The jury was out for only three hours and no one, not even Tarpin, could have been surprised by the verdict.

It was during the six days that separated the jury foreman’s announcement and the judge’s sentencing that Beard took up Aldous’s file again. It was the least he could do, to honour the dead, and he was agitated, he needed distraction. Second time around, he understood more, and began to be interested, even a little excited. The task Aldous had set himself was to discover then copy the ways of plants, perfected by evolution during three billion years of trial and error. Deploying techniques and materials still only talked of in nanotechnology, the idea was to exploit direct energy from sunlight to split water into hydrogen and oxygen using special light-sensitive dyes in place of chlorophyll and catalysts containing manganese and calcium. The stored gases would be taken up by a fuel cell to generate electricity. Another idea, also taken from the lives of plants, was to combine carbon dioxide from the atmosphere with sunlight and water to make an all-purpose liquid fuel. It was brilliant or insane – he was not sure. Marking each of his pages with last year’s date, he began some notes of his own, and then stopped because the next day, a Tuesday, the court sat, and the accused stood to hear his fate. Tarpin listened to the judge with the same intent and dreamy detachment with which he had followed all the proceedings and had protested, all too feebly, his innocence. According to the press reports, he kept looking in Patrice’s direction (Beard could imagine that inquisitive, rodent look), but she kept her face turned from him.

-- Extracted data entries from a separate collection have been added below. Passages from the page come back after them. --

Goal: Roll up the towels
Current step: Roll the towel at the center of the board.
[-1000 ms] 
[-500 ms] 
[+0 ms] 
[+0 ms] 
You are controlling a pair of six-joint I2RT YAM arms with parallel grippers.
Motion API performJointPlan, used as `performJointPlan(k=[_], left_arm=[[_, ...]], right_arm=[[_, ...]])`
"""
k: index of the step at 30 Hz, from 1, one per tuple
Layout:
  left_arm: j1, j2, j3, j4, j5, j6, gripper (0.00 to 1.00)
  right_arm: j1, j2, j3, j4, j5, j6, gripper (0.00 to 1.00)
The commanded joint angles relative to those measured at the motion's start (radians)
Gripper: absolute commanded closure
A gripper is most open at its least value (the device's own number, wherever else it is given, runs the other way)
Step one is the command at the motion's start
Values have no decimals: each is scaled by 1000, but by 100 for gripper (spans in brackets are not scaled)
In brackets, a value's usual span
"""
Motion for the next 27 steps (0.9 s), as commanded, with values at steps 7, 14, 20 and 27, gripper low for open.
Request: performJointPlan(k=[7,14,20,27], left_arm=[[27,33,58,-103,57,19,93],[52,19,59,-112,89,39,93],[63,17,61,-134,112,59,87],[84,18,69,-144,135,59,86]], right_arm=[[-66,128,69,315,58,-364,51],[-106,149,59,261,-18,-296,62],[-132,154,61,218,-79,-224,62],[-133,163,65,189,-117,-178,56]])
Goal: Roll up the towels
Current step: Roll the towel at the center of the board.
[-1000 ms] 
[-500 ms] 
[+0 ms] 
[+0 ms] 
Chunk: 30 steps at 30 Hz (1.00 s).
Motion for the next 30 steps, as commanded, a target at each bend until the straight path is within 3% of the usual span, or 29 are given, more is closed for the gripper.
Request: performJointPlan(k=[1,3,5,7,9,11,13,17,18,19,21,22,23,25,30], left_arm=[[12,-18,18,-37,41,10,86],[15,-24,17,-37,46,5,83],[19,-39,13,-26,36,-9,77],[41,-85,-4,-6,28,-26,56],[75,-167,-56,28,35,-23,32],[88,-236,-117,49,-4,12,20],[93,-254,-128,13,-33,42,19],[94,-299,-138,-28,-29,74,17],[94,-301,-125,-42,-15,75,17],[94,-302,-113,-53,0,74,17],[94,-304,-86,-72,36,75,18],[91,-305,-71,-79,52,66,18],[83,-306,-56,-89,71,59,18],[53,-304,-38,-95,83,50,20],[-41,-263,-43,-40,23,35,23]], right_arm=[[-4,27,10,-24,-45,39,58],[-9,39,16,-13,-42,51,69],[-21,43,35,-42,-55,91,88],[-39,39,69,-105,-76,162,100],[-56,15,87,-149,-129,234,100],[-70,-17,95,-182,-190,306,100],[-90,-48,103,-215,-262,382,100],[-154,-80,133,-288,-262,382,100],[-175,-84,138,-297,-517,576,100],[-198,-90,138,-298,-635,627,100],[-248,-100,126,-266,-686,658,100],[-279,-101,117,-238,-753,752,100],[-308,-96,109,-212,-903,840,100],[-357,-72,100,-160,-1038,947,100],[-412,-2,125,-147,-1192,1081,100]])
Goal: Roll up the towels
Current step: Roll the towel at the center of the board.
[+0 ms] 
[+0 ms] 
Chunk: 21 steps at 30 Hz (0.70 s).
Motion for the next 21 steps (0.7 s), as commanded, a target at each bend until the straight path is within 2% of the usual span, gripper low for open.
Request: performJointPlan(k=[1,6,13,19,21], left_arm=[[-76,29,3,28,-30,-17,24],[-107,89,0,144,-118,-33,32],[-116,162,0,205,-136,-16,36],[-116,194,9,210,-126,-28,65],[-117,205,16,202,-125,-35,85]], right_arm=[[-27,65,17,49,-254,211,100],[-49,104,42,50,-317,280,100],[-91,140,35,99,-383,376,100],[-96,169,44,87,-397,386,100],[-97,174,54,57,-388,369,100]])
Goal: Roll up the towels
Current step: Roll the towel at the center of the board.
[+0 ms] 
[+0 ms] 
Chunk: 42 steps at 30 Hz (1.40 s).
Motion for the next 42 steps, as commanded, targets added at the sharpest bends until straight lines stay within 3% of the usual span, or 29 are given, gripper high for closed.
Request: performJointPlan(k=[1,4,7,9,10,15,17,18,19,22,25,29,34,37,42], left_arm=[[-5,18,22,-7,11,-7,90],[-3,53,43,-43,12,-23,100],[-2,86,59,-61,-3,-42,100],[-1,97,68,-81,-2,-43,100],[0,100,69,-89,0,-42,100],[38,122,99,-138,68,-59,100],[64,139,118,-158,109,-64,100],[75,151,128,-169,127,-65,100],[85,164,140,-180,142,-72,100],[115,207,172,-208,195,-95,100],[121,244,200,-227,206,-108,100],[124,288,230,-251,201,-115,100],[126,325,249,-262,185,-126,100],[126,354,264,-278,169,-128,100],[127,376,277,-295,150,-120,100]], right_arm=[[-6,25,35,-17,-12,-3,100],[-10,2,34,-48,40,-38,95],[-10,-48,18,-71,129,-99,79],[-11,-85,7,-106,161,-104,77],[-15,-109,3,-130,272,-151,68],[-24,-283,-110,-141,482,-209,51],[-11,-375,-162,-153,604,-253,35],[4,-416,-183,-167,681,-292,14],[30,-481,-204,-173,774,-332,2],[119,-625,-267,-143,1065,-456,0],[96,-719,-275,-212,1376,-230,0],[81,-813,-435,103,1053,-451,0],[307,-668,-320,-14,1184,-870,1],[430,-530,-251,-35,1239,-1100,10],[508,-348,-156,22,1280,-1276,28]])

On the steps outside the court, she told the press and TV cameras that the sentence was not long enough, given the damage he had done. During the following week, some commentators agreed with her, while others thought it too severe for what the French might have called a crime of passion. However, watching the news that night in his socks, lying on the stinking sofa, amid the novel squalor of his bachelor apartment, with Aldous’s pages spread across his lap, Beard considered sixteen years was just about right.